▶ [WHAT IS EXPECTED]:
With the pictures omitted, transcribe each line below exactly as it is.

--- RECORD EXTRACTS Enclosed Below ---

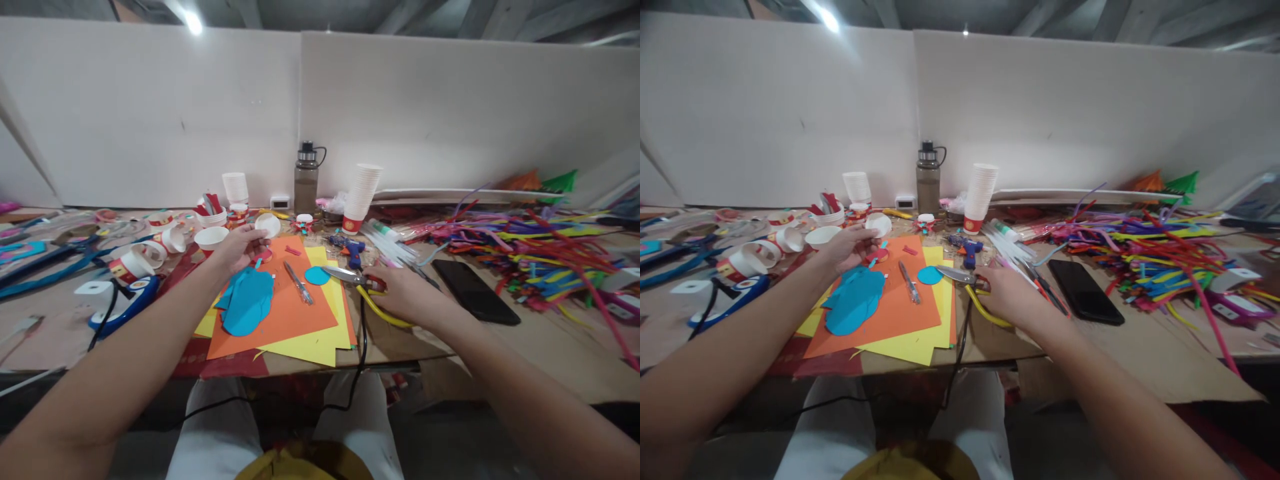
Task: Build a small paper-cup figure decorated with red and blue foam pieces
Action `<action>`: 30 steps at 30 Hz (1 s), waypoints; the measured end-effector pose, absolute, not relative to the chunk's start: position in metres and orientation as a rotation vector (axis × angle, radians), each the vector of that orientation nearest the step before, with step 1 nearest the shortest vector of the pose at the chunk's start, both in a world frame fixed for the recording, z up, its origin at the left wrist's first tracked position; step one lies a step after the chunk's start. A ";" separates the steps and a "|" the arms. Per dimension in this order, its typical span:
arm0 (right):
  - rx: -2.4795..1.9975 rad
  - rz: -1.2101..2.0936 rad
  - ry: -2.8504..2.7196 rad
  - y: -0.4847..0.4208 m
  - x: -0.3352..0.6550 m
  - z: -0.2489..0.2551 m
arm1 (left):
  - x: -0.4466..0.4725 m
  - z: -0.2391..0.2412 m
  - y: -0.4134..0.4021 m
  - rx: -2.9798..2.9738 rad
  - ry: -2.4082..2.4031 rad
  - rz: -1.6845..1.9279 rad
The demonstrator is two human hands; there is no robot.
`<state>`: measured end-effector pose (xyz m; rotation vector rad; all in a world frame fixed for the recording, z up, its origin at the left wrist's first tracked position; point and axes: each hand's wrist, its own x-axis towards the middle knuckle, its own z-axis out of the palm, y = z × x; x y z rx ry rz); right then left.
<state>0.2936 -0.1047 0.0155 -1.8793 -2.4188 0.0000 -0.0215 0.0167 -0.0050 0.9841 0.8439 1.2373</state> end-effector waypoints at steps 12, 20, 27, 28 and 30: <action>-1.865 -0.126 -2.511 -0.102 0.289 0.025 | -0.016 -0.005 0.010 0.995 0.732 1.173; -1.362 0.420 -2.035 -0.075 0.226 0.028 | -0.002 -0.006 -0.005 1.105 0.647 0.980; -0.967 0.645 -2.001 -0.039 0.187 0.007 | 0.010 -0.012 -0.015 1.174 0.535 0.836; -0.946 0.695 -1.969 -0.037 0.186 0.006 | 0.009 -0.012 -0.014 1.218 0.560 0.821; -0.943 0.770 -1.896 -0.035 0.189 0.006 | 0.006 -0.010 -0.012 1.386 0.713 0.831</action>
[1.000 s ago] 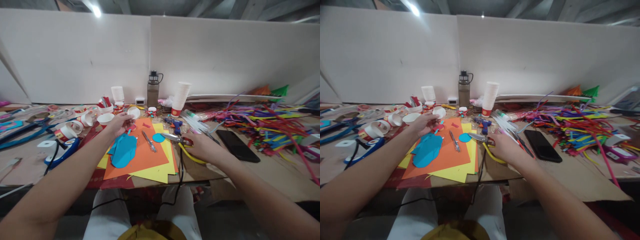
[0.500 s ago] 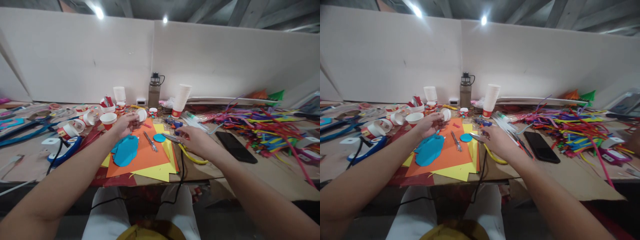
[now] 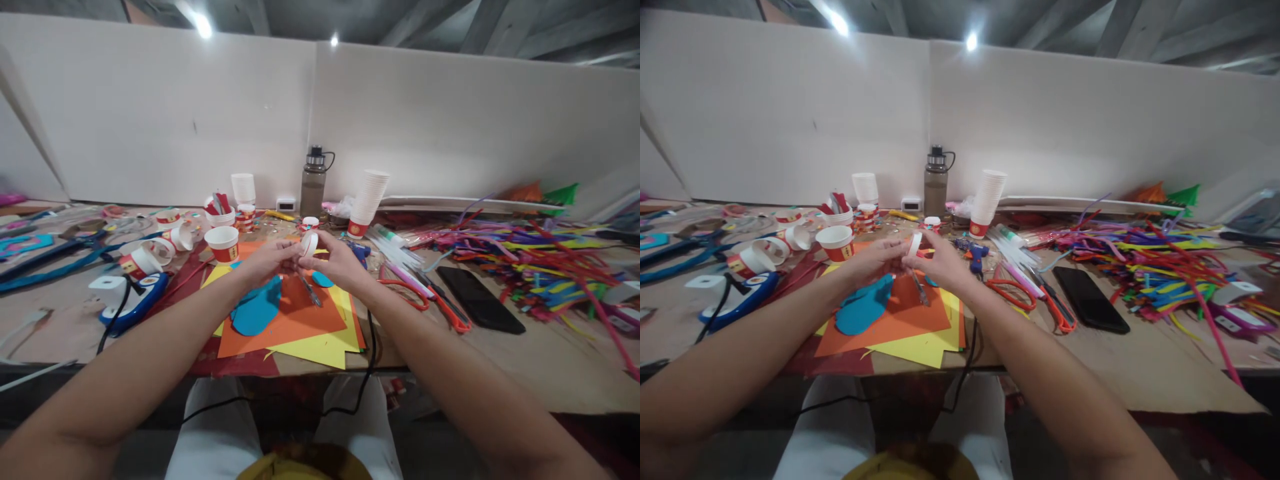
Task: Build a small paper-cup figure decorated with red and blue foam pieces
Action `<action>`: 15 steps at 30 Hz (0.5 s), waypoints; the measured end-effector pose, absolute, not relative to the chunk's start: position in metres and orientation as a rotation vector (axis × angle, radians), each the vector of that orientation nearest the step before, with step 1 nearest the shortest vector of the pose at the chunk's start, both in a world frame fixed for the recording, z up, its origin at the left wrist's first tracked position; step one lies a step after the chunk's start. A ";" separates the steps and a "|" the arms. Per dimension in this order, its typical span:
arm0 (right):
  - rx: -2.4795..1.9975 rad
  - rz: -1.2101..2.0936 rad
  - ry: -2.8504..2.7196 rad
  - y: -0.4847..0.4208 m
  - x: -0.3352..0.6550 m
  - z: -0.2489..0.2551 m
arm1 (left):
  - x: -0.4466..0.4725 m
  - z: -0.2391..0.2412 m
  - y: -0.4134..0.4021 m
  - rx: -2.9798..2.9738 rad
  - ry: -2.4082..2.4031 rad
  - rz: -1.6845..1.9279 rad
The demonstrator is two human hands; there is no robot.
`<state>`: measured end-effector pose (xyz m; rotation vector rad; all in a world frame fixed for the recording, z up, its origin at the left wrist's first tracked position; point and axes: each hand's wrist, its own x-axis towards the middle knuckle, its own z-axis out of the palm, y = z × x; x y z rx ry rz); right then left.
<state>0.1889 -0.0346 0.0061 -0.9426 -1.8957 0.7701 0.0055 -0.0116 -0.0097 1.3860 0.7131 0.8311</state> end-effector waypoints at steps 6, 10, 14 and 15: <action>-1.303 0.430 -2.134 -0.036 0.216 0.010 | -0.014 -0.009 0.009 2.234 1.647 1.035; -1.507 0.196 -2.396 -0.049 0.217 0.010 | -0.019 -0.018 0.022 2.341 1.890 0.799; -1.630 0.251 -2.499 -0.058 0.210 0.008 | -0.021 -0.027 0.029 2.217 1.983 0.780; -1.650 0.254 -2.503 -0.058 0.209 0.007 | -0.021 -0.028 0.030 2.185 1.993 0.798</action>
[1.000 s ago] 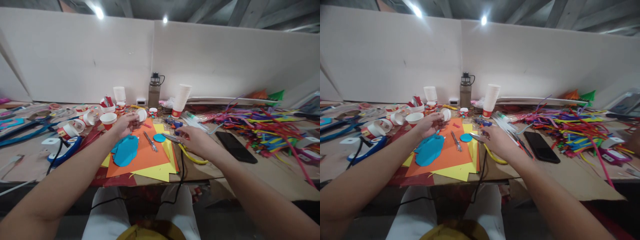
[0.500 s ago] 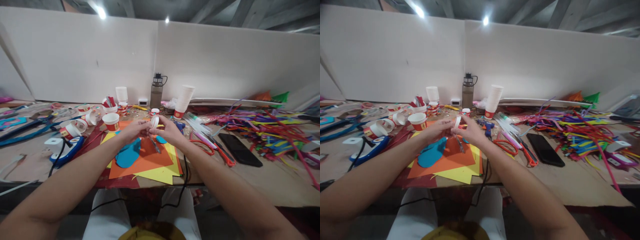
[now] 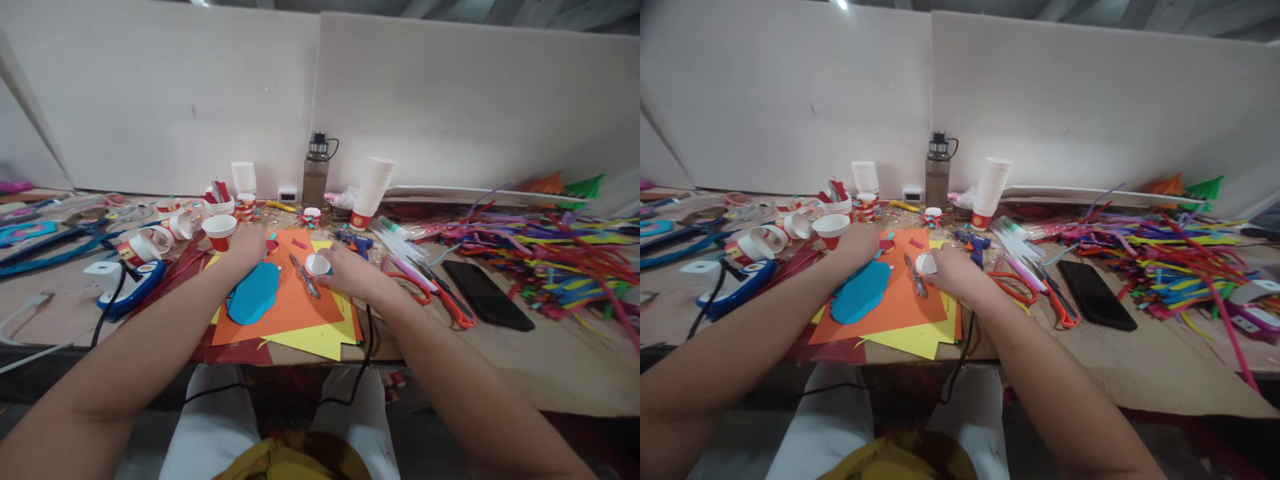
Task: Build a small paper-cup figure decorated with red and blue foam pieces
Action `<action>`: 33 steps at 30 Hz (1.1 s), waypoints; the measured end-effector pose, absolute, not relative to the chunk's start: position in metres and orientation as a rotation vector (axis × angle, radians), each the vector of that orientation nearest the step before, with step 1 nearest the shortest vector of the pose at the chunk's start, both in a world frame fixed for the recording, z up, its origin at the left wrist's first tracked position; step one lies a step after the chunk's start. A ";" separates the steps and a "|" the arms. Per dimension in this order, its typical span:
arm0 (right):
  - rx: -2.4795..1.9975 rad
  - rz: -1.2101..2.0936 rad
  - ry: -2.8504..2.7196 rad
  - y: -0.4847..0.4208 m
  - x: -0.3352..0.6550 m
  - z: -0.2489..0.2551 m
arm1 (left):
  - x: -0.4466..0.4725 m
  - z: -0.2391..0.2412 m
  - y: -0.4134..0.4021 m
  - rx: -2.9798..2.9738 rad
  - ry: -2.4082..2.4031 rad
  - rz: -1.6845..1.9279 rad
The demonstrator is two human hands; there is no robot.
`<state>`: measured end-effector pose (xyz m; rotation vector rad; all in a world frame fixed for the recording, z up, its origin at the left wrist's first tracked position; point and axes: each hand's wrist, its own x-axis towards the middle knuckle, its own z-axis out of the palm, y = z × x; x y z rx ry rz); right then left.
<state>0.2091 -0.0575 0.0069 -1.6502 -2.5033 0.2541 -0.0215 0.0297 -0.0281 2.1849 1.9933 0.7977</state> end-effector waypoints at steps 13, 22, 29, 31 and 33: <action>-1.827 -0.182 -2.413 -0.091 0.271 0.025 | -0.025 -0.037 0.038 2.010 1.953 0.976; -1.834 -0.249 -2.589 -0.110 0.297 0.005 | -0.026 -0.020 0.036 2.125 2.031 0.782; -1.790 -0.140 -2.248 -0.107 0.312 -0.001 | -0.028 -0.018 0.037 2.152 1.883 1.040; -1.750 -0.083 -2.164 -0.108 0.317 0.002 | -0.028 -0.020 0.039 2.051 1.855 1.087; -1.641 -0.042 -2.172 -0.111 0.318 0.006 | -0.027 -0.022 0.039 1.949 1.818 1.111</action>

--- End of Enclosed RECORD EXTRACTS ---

▶ [REPLY]:
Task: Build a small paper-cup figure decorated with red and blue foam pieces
Action `<action>`: 30 steps at 30 Hz (1 s), waypoints; the measured end-effector pose, absolute, not relative to the chunk's start: position in metres and orientation as a rotation vector (axis × angle, radians), each the vector of that orientation nearest the step before, with step 1 nearest the shortest vector of the pose at the chunk's start, both in a world frame fixed for the recording, z up, its origin at the left wrist's first tracked position; step one lies a step after the chunk's start. A ";" separates the steps and a "|" the arms. Per dimension in this order, its typical span:
arm0 (right):
  - rx: -2.4795..1.9975 rad
  - rz: -1.2101..2.0936 rad
  - ry: -2.8504..2.7196 rad
  - y: -0.4847..0.4208 m
  - x: -0.3352..0.6550 m
  - z: -0.2489..0.2551 m
arm1 (left):
  - x: -0.4466..0.4725 m
  - z: -0.2391..0.2412 m
  - y: -0.4134..0.4021 m
  - rx: -2.9798..2.9738 rad
  - ry: -2.4082..2.4031 rad
  - rz: -1.6845..1.9279 rad
The demonstrator is two human hands; there is no robot.
`<state>`: measured end-effector pose (xyz m; rotation vector rad; all in a world frame fixed for the recording, z up, its origin at the left wrist's first tracked position; point and axes: each hand's wrist, its own x-axis towards the middle knuckle, its own z-axis out of the palm, y = z × x; x y z rx ry rz); right then left.
<state>0.2936 -0.1047 0.0155 -1.8793 -2.4188 0.0000 -0.0215 0.0167 -0.0050 0.9841 0.8439 1.2373</state> end-effector waypoints at steps 12, 20, 27, 28 and 30: <action>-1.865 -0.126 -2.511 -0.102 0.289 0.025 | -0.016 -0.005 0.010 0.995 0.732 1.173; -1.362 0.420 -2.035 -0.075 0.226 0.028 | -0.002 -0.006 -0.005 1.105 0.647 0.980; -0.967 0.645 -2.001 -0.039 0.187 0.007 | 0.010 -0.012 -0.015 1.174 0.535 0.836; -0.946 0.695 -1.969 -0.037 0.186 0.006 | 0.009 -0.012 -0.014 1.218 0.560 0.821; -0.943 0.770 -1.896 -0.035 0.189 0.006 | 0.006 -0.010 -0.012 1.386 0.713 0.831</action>
[1.000 s ago] 
[0.500 s ago] 
[now] 
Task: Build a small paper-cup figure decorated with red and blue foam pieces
Action `<action>`: 15 steps at 30 Hz (0.5 s), waypoints; the measured end-effector pose, absolute, not relative to the chunk's start: position in metres and orientation as a rotation vector (axis × angle, radians), each the vector of that orientation nearest the step before, with step 1 nearest the shortest vector of the pose at the chunk's start, both in a world frame fixed for the recording, z up, its origin at the left wrist's first tracked position; step one lies a step after the chunk's start. A ";" separates the steps and a "|" the arms. Per dimension in this order, its typical span:
arm0 (right):
  - rx: -2.4795..1.9975 rad
  - rz: -1.2101..2.0936 rad
  - ry: -2.8504..2.7196 rad
  - y: -0.4847..0.4208 m
  - x: -0.3352..0.6550 m
  - z: -0.2489..0.2551 m
arm1 (left):
  - x: -0.4466..0.4725 m
  - z: -0.2391..0.2412 m
  - y: -0.4134..0.4021 m
  - rx: -2.9798..2.9738 rad
  - ry: -2.4082..2.4031 rad
  - rz: -1.6845..1.9279 rad
The demonstrator is two human hands; there is no robot.
`<state>`: measured end-effector pose (xyz m; rotation vector rad; all in a world frame fixed for the recording, z up, its origin at the left wrist's first tracked position; point and axes: each hand's wrist, its own x-axis towards the middle knuckle, its own z-axis out of the palm, y = z × x; x y z rx ry rz); right then left.
<state>0.1889 -0.0346 0.0061 -0.9426 -1.8957 0.7701 0.0055 -0.0116 -0.0097 1.3860 0.7131 0.8311</state> end-effector waypoints at steps 6, 10, 14 and 15: <action>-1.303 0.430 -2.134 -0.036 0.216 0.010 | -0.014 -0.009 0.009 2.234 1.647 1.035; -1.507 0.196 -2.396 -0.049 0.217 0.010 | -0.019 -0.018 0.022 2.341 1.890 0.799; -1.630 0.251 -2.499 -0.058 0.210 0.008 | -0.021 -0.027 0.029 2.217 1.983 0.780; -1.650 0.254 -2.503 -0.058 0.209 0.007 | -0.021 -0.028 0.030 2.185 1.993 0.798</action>
[1.000 s ago] 
[0.500 s ago] 
[now] 
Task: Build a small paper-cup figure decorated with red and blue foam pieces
Action `<action>`: 33 steps at 30 Hz (1.1 s), waypoints; the measured end-effector pose, absolute, not relative to the chunk's start: position in metres and orientation as a rotation vector (axis × angle, radians), each the vector of that orientation nearest the step before, with step 1 nearest the shortest vector of the pose at the chunk's start, both in a world frame fixed for the recording, z up, its origin at the left wrist's first tracked position; step one lies a step after the chunk's start. A ";" separates the steps and a "|" the arms. Per dimension in this order, its typical span:
arm0 (right):
  - rx: -2.4795..1.9975 rad
  - rz: -1.2101..2.0936 rad
  - ry: -2.8504..2.7196 rad
  - y: -0.4847..0.4208 m
  - x: -0.3352..0.6550 m
  - z: -0.2489..0.2551 m
arm1 (left):
  - x: -0.4466..0.4725 m
  - z: -0.2391..0.2412 m
  - y: -0.4134..0.4021 m
  - rx: -2.9798..2.9738 rad
  - ry: -2.4082..2.4031 rad
  - rz: -1.6845..1.9279 rad
The demonstrator is two human hands; there is no robot.
`<state>`: measured end-effector pose (xyz m; rotation vector rad; all in a world frame fixed for the recording, z up, its origin at the left wrist's first tracked position; point and axes: each hand's wrist, its own x-axis towards the middle knuckle, its own z-axis out of the palm, y = z × x; x y z rx ry rz); right then left.
<state>0.2091 -0.0575 0.0069 -1.6502 -2.5033 0.2541 -0.0215 0.0297 -0.0281 2.1849 1.9933 0.7977</state> end-effector waypoints at steps 13, 22, 29, 31 and 33: <action>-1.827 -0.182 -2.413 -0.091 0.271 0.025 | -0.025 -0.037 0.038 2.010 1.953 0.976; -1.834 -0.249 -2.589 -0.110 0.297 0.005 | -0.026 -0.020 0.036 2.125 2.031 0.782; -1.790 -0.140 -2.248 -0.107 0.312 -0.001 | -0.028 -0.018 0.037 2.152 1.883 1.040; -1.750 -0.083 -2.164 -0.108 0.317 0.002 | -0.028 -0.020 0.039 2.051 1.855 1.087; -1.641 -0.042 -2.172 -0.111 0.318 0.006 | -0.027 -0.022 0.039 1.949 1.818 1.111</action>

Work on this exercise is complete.